In September 2014, the ABC received budget cuts from the federal government, leaving Middleton to accept a redundancy package and Daniel moving back into ABC News reporting duties. The program survived the budget cuts with Beverley O'Connor taking over as the permanent host. While still focusing on overseas news, the format was slightly modified to incorporate more localised stories from around Australia.

In 2024 The World reverted to the 9 pm to 10 pm time slot.

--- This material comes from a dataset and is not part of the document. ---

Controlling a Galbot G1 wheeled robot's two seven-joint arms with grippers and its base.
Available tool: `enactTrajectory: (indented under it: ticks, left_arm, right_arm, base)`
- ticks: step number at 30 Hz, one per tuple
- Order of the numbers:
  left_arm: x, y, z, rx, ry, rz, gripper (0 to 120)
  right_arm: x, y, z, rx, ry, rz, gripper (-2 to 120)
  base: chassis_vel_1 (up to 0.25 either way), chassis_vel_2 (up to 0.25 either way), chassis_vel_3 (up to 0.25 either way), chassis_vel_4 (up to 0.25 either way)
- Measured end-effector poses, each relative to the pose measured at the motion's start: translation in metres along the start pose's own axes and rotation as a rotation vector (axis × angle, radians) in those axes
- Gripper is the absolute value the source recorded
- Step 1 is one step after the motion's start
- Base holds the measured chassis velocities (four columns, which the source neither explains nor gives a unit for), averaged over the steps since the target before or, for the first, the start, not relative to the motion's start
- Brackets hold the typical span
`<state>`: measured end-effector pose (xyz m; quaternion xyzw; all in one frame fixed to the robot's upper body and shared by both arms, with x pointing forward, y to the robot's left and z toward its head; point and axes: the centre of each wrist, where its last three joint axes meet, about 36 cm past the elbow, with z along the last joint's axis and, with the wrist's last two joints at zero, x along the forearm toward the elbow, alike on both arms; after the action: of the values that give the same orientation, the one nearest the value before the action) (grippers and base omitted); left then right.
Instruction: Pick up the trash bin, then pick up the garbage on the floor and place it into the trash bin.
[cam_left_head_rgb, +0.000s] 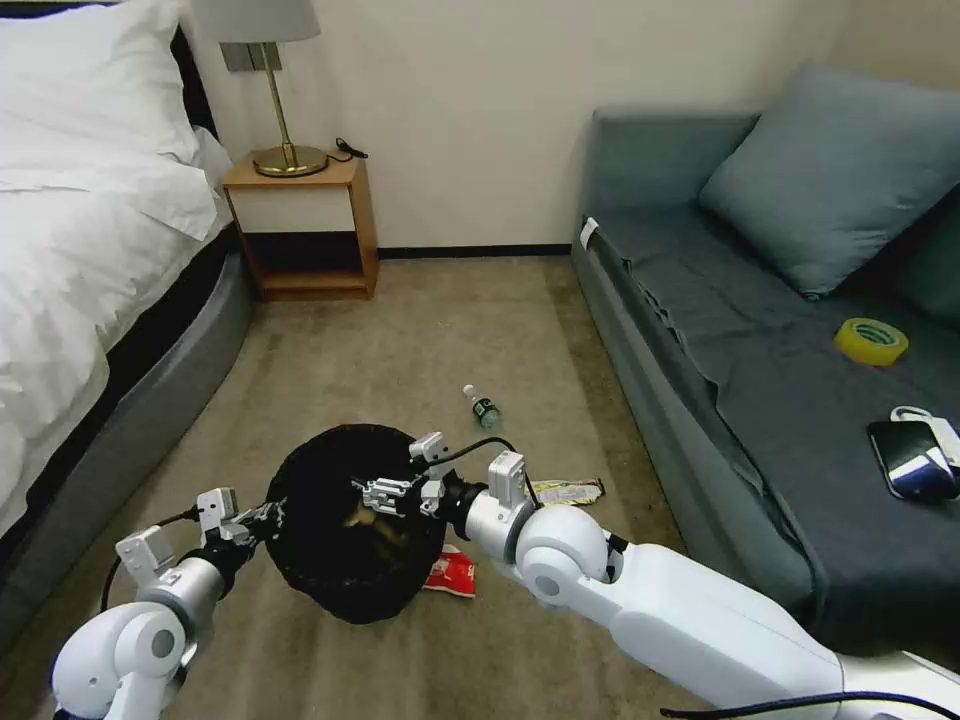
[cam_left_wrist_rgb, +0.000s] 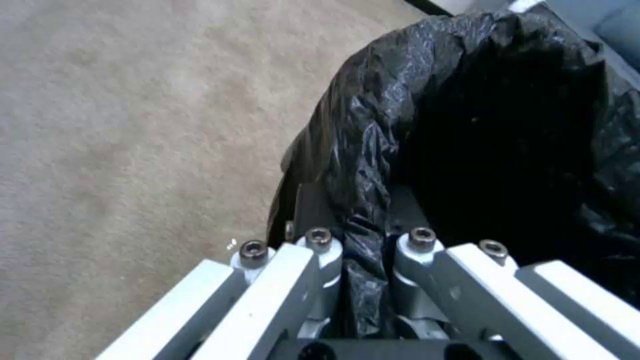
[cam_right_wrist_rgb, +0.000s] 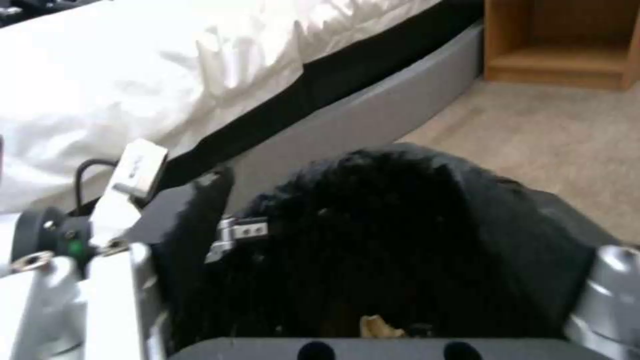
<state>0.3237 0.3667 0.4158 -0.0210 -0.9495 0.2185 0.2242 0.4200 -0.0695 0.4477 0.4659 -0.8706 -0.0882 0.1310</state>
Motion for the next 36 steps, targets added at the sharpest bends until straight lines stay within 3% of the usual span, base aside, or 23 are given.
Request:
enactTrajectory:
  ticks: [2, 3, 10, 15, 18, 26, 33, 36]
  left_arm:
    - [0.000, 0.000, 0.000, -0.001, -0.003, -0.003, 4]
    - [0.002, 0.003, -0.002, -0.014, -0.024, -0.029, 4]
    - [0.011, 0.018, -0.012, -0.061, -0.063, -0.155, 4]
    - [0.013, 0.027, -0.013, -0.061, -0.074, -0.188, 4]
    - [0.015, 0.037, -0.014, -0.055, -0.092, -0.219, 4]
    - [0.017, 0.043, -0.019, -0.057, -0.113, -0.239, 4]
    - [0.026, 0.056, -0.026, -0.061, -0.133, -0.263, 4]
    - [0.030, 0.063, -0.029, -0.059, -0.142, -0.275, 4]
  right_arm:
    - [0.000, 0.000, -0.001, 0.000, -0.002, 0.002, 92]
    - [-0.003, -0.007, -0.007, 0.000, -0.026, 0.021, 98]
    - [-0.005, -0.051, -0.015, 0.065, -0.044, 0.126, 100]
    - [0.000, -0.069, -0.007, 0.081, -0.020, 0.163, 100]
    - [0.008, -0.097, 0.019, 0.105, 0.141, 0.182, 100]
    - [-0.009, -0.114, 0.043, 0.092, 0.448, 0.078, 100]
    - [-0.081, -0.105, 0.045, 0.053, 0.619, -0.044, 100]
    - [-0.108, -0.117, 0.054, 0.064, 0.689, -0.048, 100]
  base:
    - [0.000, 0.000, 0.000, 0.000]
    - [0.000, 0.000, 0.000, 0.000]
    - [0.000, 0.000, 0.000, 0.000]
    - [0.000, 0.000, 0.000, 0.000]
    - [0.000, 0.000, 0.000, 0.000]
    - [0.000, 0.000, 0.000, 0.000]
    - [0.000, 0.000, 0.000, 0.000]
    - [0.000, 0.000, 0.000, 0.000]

O’Connor announced her departure from the ABC in August 2024, with Girish Sawlani taking over has host of the program.

=== Presenters ===
- Graham Creed – weather (2010–present)
- Yvonne Yong – host (2018–2024)
- Girish Sawlani – host (2024–present)

===Past presenters===

- Beverley O'Connor – host (2014–2024)
- Auskar Surbakti – business and occasional fill-in presenter (2014–2017)
- Jim Middleton – co-host (2014)
- Zoe Daniel – co-host (2014)
- Jane Hutcheon – host (2013–2014)
- Jeremy Fernandez – host (2013–2014)
- Scott Bevan – host (2010–2013)

==The World This Week==
The World This Week is broadcast on ABC Australia each Saturday morning from 4:00 am to 4:30 am and the ABC News channel each Saturday morning from 4:30 am to 5:00 am and 11:30 am to 12:00 pm, as well as being repeated on the ABC main channel each Sunday morning from 10:30 am to 11:00 am hosted by Girish Sawlani. The show recaps the main overseas news and current affairs from the week and is also replayed on ABC News channel and ABC Australia throughout that day.